Vernou was transferred to the Retired List of the Navy on 1 March 1942 having attained the statutory age of sixty-four years, and relieved of all active duty. Upon retirement, he received a "tombstone" promotion to the rank of Vice Admiral on the basis of having received a combat decoration.

Vernou was a hereditary Companion of the Military Order of the Loyal Legion of the United States by right of his father's service in the Union Army during the Civil War.
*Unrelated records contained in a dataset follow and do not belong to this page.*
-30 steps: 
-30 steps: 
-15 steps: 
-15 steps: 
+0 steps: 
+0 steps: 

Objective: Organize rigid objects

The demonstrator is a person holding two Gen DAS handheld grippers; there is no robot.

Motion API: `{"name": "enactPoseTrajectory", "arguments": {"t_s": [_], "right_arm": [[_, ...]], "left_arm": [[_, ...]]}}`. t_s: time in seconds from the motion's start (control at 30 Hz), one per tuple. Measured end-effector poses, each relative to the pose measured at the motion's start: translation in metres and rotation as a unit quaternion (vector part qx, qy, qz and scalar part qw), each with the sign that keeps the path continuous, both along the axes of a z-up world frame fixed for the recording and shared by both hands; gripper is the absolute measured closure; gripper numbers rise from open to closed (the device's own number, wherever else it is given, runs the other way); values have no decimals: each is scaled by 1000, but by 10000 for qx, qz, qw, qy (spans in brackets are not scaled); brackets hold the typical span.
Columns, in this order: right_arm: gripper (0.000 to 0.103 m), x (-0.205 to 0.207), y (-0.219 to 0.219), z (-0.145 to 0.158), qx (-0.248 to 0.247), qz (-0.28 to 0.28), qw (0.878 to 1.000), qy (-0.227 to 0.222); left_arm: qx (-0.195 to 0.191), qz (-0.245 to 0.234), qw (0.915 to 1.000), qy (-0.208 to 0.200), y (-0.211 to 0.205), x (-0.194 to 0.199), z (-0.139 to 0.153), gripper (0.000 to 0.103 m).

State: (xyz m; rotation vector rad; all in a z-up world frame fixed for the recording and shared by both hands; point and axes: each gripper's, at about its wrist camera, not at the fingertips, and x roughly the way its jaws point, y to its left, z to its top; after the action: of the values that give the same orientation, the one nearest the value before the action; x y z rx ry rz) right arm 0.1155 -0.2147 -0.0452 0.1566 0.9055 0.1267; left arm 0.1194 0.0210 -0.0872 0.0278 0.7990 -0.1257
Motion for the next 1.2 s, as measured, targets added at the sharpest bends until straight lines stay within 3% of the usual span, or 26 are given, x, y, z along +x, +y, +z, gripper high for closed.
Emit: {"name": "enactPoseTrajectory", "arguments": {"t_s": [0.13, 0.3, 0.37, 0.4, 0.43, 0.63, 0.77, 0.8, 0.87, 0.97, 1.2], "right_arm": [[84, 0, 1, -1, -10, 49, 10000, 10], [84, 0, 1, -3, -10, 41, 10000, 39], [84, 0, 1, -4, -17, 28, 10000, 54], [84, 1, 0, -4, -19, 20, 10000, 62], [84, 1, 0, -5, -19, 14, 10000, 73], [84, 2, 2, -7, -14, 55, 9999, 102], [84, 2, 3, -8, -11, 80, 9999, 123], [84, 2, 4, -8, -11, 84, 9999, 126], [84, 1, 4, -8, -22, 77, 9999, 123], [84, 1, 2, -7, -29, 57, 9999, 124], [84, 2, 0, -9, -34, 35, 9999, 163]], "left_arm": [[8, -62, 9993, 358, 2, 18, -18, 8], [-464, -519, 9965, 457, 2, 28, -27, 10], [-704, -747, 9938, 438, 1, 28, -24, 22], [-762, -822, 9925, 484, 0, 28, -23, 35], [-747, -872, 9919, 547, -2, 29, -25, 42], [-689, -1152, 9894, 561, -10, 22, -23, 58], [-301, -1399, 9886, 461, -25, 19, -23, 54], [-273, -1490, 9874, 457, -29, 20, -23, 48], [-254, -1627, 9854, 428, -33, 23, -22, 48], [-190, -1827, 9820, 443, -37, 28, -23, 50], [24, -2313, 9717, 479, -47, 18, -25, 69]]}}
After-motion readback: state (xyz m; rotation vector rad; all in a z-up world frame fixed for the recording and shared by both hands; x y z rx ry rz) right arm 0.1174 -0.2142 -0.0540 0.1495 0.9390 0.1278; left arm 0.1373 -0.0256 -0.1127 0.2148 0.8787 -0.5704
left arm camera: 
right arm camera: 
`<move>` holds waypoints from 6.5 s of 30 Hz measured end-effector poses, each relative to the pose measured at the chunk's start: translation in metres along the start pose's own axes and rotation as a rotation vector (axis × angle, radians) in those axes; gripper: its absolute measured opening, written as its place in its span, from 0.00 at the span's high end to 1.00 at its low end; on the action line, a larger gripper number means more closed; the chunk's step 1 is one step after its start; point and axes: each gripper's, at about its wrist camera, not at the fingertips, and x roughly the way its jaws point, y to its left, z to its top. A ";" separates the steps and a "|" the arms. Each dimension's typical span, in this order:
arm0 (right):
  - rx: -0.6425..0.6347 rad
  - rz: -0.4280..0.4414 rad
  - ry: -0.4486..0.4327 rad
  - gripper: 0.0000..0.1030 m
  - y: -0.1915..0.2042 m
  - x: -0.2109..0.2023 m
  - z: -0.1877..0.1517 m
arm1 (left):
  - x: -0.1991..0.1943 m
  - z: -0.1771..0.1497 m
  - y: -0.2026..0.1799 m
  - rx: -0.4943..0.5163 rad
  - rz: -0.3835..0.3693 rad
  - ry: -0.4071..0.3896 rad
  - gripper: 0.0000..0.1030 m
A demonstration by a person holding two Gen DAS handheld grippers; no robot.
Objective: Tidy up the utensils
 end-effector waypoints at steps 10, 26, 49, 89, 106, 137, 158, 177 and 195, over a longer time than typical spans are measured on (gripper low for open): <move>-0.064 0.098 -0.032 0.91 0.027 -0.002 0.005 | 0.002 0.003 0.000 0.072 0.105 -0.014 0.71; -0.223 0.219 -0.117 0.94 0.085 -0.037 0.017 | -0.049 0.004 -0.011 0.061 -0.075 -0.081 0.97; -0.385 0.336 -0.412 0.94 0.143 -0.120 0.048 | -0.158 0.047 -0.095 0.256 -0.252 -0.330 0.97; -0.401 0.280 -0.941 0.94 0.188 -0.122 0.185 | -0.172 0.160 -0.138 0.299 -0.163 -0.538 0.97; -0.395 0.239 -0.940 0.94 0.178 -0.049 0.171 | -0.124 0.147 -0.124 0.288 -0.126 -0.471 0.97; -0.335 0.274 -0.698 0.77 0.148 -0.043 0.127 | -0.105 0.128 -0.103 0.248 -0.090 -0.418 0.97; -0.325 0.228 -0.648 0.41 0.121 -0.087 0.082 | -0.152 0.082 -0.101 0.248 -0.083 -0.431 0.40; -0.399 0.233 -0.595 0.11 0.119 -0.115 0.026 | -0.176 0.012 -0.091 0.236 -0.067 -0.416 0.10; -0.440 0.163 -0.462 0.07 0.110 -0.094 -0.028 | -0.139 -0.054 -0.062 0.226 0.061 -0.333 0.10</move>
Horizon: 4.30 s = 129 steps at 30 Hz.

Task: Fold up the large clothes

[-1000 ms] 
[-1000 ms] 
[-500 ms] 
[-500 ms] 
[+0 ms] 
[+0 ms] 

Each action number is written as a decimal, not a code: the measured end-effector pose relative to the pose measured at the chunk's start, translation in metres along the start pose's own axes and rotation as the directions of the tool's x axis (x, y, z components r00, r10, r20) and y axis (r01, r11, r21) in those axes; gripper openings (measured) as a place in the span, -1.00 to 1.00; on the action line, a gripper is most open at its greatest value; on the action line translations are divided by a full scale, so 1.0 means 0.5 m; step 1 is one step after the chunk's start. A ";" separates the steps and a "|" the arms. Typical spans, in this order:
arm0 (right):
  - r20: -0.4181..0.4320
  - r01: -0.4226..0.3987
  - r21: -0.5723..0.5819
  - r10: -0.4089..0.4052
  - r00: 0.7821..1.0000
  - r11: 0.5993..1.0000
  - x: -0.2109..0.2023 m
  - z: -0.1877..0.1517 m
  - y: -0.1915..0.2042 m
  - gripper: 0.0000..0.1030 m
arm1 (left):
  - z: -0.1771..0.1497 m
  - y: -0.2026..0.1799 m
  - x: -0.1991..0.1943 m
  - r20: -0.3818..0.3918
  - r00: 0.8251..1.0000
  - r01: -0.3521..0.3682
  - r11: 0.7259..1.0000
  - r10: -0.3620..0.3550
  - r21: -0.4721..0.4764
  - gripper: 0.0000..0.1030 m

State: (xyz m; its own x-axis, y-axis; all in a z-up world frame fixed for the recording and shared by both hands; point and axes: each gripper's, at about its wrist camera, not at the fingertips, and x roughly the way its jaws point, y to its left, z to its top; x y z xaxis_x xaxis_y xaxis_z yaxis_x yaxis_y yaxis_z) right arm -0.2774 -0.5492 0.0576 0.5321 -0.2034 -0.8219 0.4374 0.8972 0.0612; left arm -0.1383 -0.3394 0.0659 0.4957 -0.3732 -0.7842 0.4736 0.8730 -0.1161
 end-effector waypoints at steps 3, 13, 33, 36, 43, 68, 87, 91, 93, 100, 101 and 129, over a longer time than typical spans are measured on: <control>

After retirement, Vice Admiral Vernou and his wife lived in Coronado, San Diego County, California. He died at his residence there on 23 May 1955.

==Personal==
Vernou married Sidney Patterson Saunders (29 December 1876 – 24 April 1954) on May 27, 1903, in Annapolis, Maryland. Her father John Selden Saunders was the 17th Adjutant General of Maryland and a former Confederate States Army officer. After their deaths, Vernou and his wife were interred at Fort Rosecrans National Cemetery.

==Awards==
- Navy Distinguished Service Medal
- Sampson Medal (USS Newark)
- Spanish Campaign Medal
- World War I Victory Medal with "Destroyer" clasp (USS Sigourney)
- Yangtze Service Medal (USS Pittsburgh)
- American Defense Service Medal with "FLEET" clasp.
- American Campaign Medal
- World War II Victory Medal
- Order of Abdon Calderón, First Class and diploma (Ecuador)
- Order of the Crown (Belgium).

===Distinguished Service Medal citation===

For exceptionally meritorious service in a duty of great responsibility as Commanding Officer of the USS CASSIN engaged in the important, exacting and hazardous duty of patrolling the waters infested with enemy submarines and mines, in escorting and protecting vitally important convoys of troops and supplies through these waters, and in offensive and defensive action, vigorously and unremittingly prosecuted against all forms of enemy naval activity; and especially for a successful engagement with a German submarine on October 15th, 1917.